On Monday, South Korea and the United States launched surface-to-surface Army Tactical Missile System missiles into the East Sea. The rare show of firepower came as a rare tit-for-tat response to North Korea’s latest missile launches.
North Korea fired eight short-range ballistic missiles toward the East Sea from four sites including Sunan in Pyongyang on Sunday.
The Sunday missile launches were North Korea’s 18th military provocation this year and the third since President Yoon Suk-yeol took office on May 10. The scale of North Korea’s missile provocation was alarming enough, but it did not come as a total surprise for two reasons.
First, North Korea has been ratcheting up its missile launches this year, an aggressive posture that is widely seen to continue until it gets significant rewards for its saber-rattling. Second, the latest launch came after South Korea and the US finished a three-day combined military exercise near Okinawa, Japan.
North Korea seems to have taken the combined military exercise as a particularly serious threat because it involved the USS Ronald Reagan, a nuclear-powered aircraft carrier. It was the first mobilization of a such a carrier since November 2017.
North Korea showed vigorous opposition to the joint military exercise, calling it a rehearsal for an invasion, even though the regime has long been responsible for the heightened tensions on the peninsula by toying with destructive weapons programs.

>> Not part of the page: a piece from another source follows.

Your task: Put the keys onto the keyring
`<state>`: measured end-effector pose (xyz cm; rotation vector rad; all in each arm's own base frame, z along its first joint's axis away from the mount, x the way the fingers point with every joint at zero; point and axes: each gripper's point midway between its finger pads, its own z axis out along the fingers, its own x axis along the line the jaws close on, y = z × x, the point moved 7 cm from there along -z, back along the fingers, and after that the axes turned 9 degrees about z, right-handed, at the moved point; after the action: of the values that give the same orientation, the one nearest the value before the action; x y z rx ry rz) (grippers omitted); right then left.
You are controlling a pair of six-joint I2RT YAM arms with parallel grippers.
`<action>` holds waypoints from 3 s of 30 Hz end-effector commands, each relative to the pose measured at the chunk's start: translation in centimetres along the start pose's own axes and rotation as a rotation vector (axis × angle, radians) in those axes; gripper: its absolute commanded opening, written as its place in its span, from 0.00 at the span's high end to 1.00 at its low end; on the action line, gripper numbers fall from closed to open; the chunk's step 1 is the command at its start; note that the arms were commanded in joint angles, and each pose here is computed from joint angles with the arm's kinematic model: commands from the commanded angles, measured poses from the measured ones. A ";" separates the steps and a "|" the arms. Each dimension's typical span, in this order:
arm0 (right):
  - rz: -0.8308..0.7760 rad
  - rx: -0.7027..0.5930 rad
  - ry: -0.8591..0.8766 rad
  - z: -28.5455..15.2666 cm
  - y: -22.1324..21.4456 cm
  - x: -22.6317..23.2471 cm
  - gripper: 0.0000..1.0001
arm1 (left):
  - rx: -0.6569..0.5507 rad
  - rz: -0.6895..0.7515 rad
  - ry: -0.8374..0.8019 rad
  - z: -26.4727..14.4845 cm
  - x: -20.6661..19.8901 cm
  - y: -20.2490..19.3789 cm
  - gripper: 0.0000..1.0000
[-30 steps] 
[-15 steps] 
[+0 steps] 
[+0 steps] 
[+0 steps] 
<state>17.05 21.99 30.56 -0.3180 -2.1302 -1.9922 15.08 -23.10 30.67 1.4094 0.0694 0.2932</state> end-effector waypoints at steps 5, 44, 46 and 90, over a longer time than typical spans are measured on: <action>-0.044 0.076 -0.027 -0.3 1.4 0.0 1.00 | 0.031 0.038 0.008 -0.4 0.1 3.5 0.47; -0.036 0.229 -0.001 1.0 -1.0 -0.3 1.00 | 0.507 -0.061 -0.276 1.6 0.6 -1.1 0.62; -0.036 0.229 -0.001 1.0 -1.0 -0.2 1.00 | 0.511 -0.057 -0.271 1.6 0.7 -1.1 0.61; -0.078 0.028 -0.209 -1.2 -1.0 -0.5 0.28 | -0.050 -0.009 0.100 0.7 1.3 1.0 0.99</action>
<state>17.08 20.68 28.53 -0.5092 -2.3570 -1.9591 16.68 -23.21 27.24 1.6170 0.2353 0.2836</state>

The provocative moves by North Korea are nothing new, though the allies’ response on Monday suggests that they are taking a substantially new approach.
But whether a show of force from South Korea and the US will work as an effective deterrent against the North’s continued provocations is questionable at best, and troubling at worst.
“Our government will respond firmly and sternly to any North Korean provocation,” President Yoon said at a Memorial Day ceremony held Monday. “North Korea’s nuclear and missile programs are reaching a level that threatens not only peace on the Korean Peninsula, but also in Northeast Asia and the world.”
It is the right course of action that Yoon has taken a stern approach to North Korea’s provocations. But it is also true that South Korea and the US have long found it extremely difficult to persuade Pyongyang to give up on its weapons programs and return to the negotiating table for peace talks.
Critics in Seoul express worries that an exchange of firepower demonstrations in the form of a Cold War confrontation may not bring many benefits other than a sense of insecurity for all the parties involved.
Tensions, unfortunately, are likely to go up even higher as North Korea is thought to have completed all preparations for a nuclear test. If conducted, it will mark its seventh such test, after conducting the last one in September 2017.
A nuclear test by North Korea could send the already worsened inter-Korean relations down to a new low. It will also have the potential to trigger a rapid and precarious escalation of geopolitical tensions on the Korean Peninsula and beyond, a scenario that nobody wants to take place.
The US said it is concerned about North Korea’s nuclear test in the near future, but reaffirmed its commitment to engaging with the North.
The Yoon administration should understand that a show of power has only a limited effect and is now urged to find a new breakthrough to deal with North Korea by closely working with the US.